47 Gummow and Hayne JJ pointed out (at 585-586 [140]) that:

‘the references to "impression" and "practical judgment" cannot be understood, however, as stating a test that is to be applied. Considerations of impression and practical judgment are relevant because the question of jurisdiction usually arises before evidence is adduced and often before the pleadings are complete. Necessarily, then, the question will have to be decided on limited information. But the question is not at large. What is a single controversy "depends on what the parties have done, the relationships between or among them and the laws which attach rights or liabilities to their conduct and relationships". There is but a single matter if different claims arise out of "common transactions and facts" or "a common substratum of facts", notwithstanding that the facts upon which the claims depend "do not wholly coincide". So, too, there is but one matter where different claims are so related that the determination of one is essential to the determination of the other, as, for example, in the case of third party proceedings or where there are alternative claims for the same damage and the determination of one will either render the other otiose or necessitate its determination. Conversely, claims which are "completely disparate", "completely separate and distinct" or "distinct and unrelated" are not part of the same matter.’ (Citations omitted.) (Emphasis added.)

48 Their Honours held (at 586 [142]) that the fact that the creditor had been advised to issue separate proceedings did not mean that:

‘the scope of the controversy is limited to the matters raised in the first proceeding. Had the Official Trustee brought a cross-claim against both the solicitors and [the barrister] immediately after [the creditor] commenced his proceeding against it and if [the creditor] had then joined the cross-respondents as respondents to his principal claim, the existence of a single controversy involving several parties would be more apparent than it may be in the present circumstances. But neither the differences in the present procedural history nor the absence of any claim by the Official Trustee against the solicitors and [the barrister] determines the question whether there is a single controversy.’

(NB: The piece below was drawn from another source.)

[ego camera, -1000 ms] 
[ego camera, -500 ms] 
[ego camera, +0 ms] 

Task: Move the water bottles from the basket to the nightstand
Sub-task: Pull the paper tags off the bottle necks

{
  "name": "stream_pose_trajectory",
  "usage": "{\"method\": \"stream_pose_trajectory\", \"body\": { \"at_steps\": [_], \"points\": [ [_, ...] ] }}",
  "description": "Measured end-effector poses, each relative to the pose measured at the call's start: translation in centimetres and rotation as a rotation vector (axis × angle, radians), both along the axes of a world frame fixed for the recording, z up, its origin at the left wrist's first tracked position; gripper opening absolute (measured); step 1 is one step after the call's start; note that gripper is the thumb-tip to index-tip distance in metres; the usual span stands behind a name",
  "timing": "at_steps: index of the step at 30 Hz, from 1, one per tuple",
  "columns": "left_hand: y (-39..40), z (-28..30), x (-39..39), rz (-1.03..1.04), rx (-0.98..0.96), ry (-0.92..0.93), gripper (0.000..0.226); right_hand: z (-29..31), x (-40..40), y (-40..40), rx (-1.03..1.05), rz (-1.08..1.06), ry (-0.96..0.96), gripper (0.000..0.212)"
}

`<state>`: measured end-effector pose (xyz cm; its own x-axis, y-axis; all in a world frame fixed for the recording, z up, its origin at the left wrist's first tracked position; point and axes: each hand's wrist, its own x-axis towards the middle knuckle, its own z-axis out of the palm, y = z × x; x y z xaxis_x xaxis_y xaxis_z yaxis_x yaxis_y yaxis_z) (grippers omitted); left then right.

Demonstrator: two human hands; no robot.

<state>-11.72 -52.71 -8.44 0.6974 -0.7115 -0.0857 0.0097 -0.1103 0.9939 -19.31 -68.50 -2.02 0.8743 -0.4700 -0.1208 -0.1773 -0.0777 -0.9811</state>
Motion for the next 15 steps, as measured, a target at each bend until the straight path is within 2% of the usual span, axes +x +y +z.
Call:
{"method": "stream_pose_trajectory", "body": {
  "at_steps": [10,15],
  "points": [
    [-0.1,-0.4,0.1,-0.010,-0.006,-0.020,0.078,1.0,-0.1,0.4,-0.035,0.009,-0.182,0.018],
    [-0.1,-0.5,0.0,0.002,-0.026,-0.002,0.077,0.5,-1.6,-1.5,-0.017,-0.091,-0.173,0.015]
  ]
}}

49 The flaw in the Insurers’ approach to the constitutional issue is that it assumes that the boundaries of the ‘justiciable controversy’ in the present case are determined by the contractual relationship between KMF and the Insurers. Mr Donaldson’s emphasis on the contractual relationship arising out of the Policy tends to obscure the fact that a single controversy is capable of embracing far more than a dispute between the parties to a particular contract. It is to be remembered that the word ‘matter’ is a term of wide connotation. As was said by Griffith CJ in South Australia v Victoria, and repeated on many occasions, the word ‘is the widest term to denote controversies which might come before a Court of Justice’.

50

There is an issue in the present case as to whether it can be said (as the Insurers maintain) that there is no longer any dispute between KMF and the Insurers. Even if it is correct that the parties to the Policy are no longer in dispute, there may still be a single justiciable controversy involving one of the contracting parties (the Insurers) and a third party (the Investors). In this case, the Investors are seeking to ensure that any indemnity available to KMF under the Policy in respect of the Investors’ claims is available to the Investors themselves, should they succeed in establishing their claims against KMF.

51 The core of the justiciable controversy is the dispute between the Investors and KMF. The nature of that dispute is outlined in the Investors’ pleaded case and, as explained earlier, involves allegations of breaches of duty and contraventions of the Corporations Law. Whatever the current position between KMF and the Insurers (an issue to which we shall return), there has been a controversy between them as to whether the Insurers are obliged to indemnify KMF against the claims made against it by the Investors. On any view, the controversy constituted by the exchange of correspondence between the liquidator of KMF and the Investors formed part of the single controversy arising out of the Investors’ claims against KMF. The success of the Investors’ claims is an essential pre-requisite to the determination of any claim by KMF for indemnity (although the Insurers wish to raise other defences). Moreover, the liquidator’s request that the Insurers agree to indemnify KMF arises out of the same substratum of facts as the Investors’ claims.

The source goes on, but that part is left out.